> [Entries provided]:
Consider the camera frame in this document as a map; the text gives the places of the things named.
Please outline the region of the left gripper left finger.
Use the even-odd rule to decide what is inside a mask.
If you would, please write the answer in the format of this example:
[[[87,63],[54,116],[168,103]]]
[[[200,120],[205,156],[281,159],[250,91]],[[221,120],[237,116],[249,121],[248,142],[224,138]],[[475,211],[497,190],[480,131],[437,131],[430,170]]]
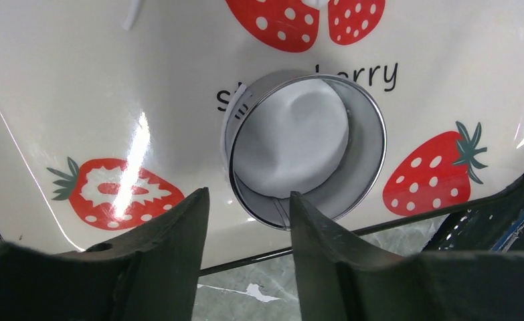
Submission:
[[[209,191],[86,251],[0,242],[0,320],[190,320]]]

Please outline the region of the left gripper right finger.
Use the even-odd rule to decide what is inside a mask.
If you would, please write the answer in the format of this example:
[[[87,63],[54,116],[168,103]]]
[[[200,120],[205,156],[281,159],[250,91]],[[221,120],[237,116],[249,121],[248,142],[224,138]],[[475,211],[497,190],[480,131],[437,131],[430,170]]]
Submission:
[[[290,196],[303,320],[524,320],[524,251],[423,251],[374,246]]]

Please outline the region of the white dough ball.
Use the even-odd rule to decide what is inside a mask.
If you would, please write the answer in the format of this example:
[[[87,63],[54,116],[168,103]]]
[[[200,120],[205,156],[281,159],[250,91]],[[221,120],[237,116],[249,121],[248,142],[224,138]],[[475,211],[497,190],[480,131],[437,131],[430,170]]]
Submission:
[[[342,99],[325,81],[303,80],[269,96],[245,121],[234,171],[251,190],[287,198],[309,192],[338,167],[349,138]]]

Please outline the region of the strawberry pattern white tray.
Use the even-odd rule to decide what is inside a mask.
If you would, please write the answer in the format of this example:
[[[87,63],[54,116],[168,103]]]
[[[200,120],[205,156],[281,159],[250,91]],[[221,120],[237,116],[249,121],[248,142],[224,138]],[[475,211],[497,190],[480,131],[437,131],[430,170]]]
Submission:
[[[242,84],[340,76],[387,128],[377,231],[500,197],[524,176],[524,1],[0,1],[0,239],[84,251],[202,187],[201,266],[290,245],[232,191]]]

> [Problem details]: Could you find every line in the records above that has the string "finger" and copy it?

> [The completed task]:
Please outline the region of the left gripper left finger.
Please outline the region of the left gripper right finger.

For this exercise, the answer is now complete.